A novel approach is presented in order to characterize new lead compounds from natural sources. Many natural products are pro-drugs that are metabolized and activated after oral administration. Nevertheless, this aspect is usually overlooked when searching for new therapeutic agents using classical approaches. In this project Salix sp. (willow bark) and Filipendula ulmaria (meadowsweet) were selected as case studies for the characterization of new leads for anti-inflammatory drugs.
Willow bark (Salix sp. such as Salix alba and others) and meadowsweet (Filipendula ulmaria) extracts are widely used since ancient times because of their anti-inflammatory properties. Salicylic acid, the in vivo metabolite of salicylic alcohol derivatives present in the plant extracts, is responsible for part of the pharmacological activity, but there is increasing evidence that other constituents (genuine or formed after in vivo metabolization, such as catechol for Salix extracts) contribute as well.
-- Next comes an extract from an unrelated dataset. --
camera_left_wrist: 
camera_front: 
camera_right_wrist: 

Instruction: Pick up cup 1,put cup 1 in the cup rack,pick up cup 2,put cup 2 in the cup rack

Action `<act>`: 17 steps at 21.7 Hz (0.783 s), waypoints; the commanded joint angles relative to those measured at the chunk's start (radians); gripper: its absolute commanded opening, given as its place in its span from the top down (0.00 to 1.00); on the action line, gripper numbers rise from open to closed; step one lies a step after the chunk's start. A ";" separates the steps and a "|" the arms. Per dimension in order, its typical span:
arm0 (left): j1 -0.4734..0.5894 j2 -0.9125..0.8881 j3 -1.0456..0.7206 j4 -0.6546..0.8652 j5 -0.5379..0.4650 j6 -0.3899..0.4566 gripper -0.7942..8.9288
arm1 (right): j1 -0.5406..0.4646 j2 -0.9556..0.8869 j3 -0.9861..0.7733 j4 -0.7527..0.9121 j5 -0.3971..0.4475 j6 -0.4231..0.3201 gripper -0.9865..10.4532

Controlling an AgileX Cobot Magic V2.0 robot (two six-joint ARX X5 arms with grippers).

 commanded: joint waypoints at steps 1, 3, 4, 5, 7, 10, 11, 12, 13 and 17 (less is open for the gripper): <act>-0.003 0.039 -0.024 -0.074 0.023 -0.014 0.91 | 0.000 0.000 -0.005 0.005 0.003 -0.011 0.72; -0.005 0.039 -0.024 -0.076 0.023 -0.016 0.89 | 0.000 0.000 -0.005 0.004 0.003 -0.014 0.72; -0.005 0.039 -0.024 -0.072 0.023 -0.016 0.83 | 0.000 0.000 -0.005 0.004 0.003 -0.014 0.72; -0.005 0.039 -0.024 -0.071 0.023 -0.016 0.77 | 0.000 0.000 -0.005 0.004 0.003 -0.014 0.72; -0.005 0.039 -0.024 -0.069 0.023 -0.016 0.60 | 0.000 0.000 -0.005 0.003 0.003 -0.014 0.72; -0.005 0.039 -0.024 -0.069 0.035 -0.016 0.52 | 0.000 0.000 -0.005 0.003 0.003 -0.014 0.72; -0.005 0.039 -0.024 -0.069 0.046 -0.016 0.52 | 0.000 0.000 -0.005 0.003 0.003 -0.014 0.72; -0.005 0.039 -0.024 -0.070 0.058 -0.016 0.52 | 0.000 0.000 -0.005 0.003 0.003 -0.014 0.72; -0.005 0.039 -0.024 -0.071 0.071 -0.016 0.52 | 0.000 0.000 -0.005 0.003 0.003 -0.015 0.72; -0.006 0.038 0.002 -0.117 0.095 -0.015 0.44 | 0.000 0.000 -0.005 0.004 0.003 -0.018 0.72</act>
Meadowsweet also contains salicylates and its precursors (methyl salicylate; salicylaldehyde, salicylalcohol and their glycosides), as well as other phenolic constituents. Nevertheless, its chemistry has been studied less extensively than willow bark and its active constituents are not known, although obviously it can be expected that the salicylates will play a role. Anti-inflammatory activity has been documented by in vitro and animal studies. This supports the use of meadowsweet preparations against inflammatory diseases. In view of the phenolic nature or the main constituents, extensive metabolization after oral intake can be expected.
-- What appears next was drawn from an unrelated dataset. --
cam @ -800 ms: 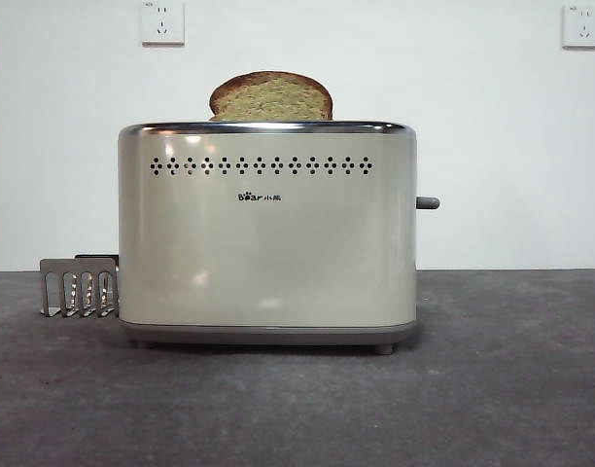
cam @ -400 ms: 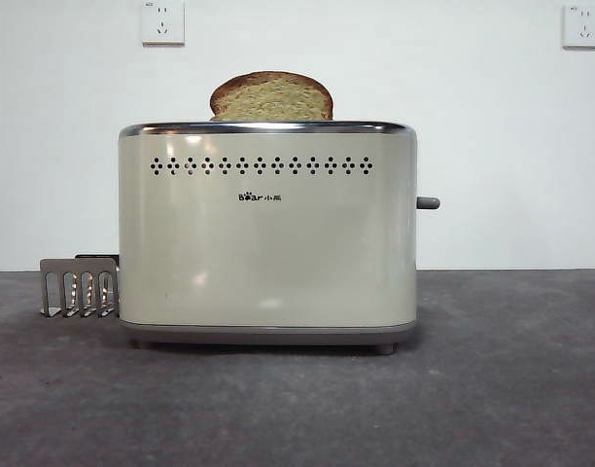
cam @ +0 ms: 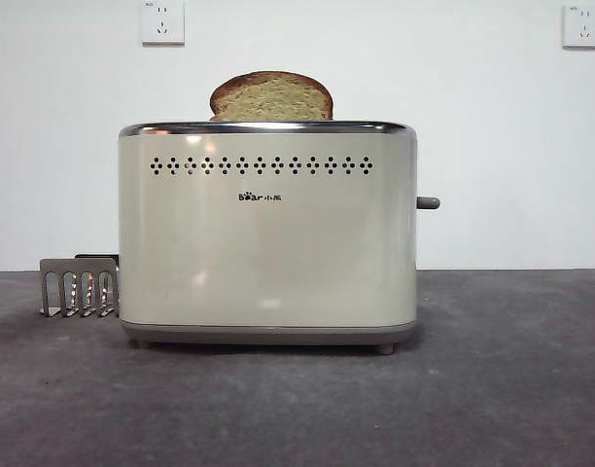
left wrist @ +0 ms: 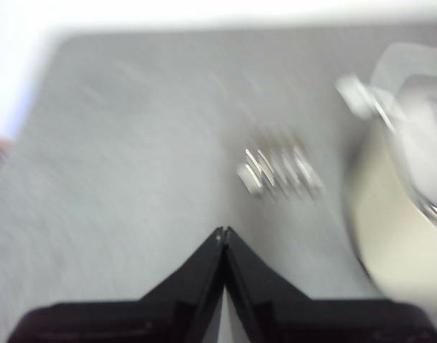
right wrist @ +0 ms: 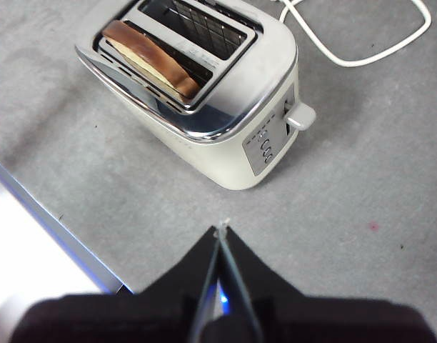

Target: Pick up a slice of bread from the rack,put the bread on the toaster,press the button

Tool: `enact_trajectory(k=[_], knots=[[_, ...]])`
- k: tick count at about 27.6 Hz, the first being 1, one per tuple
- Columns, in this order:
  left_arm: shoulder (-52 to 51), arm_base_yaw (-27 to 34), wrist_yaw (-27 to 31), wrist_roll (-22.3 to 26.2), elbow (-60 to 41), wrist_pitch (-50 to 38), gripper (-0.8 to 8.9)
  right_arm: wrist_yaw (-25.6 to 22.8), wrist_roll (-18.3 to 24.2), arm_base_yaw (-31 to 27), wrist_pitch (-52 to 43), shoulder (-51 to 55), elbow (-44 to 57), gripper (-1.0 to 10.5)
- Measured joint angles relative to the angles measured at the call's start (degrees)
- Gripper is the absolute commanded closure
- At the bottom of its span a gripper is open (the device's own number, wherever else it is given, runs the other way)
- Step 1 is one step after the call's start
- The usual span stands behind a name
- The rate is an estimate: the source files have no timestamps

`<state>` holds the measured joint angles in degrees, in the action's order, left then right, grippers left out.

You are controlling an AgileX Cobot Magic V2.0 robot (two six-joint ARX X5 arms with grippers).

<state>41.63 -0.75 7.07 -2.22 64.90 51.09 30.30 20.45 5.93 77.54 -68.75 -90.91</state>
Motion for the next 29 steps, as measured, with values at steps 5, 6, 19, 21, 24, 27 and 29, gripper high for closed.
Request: enact_trajectory(k=[5,6,19,21,24,27,29], knots=[[-12.9,4.1,3.5,3.2,-22.8,-25.7,8.18,-0.3,0.0,0.0,0.0,-2.2,0.0,9.5],[-15.1,4.1,3.5,3.9,-27.1,-30.6,8.18,-0.4,0.0,0.0,0.0,-2.6,0.0,9.5],[-36.2,-0.3,-11.2,5.1,-61.9,-43.9,8.17,-3.9,0.0,0.0,0.0,-5.6,0.0,9.5],[-38.4,-0.3,-12.8,4.5,-63.5,-44.2,8.17,-5.3,0.0,0.0,-1.6,-5.6,0.0,9.5],[-40.0,-0.3,-12.4,4.1,-63.9,-43.3,8.17,-7.4,0.0,0.0,-1.5,-5.6,0.0,9.5],[-41.3,-0.3,-8.9,3.7,-63.9,-42.7,8.17,-8.0,0.0,0.0,-1.5,-5.6,0.0,9.5],[-41.3,-0.3,-8.7,3.0,-63.9,-41.1,8.17,-8.0,0.0,0.0,-1.5,-5.6,0.0,9.5]])
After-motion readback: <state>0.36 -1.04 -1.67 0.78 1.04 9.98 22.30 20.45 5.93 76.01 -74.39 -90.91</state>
LC-MS (Liquid Chromatography – Mass Spectrometry) and NMR (Nuclear Magnetic Resonance Spectroscopy) platforms will be established for the fast metabolic profiling of plant extracts, prepared using comprehensive extraction methods to cover the full range of constituents. Secondly, a gastro-intestinal dialysis model (GIDM) simulating human GI metabolization, will be applied in order to activate potential pro-drugs. In addition, the dialysate containing the GI metabolites will be treated with microsomal S9 fractions to mimic liver metabolization. The resulting metabolized samples (before and after S9 treatment) will be profiled using the same LC-MS and NMR platforms, and compared with the original profiles. At the same time all extracts and metabolized extracts will be pharmacologically evaluated in a range of in vitro assays related to antimalarial, anti-nephrolithiasis and anti-inflammatory properties. Pharmacological and chromatographic/ phytochemical data will be analyzed in a metabolomics approach using multivariate data analysis in order to identify pharmacologically active constituents or metabolites. Targeted isolation and final pharmacological evaluation in vitro and in vivo will yield new lead compounds against inflammatory diseases.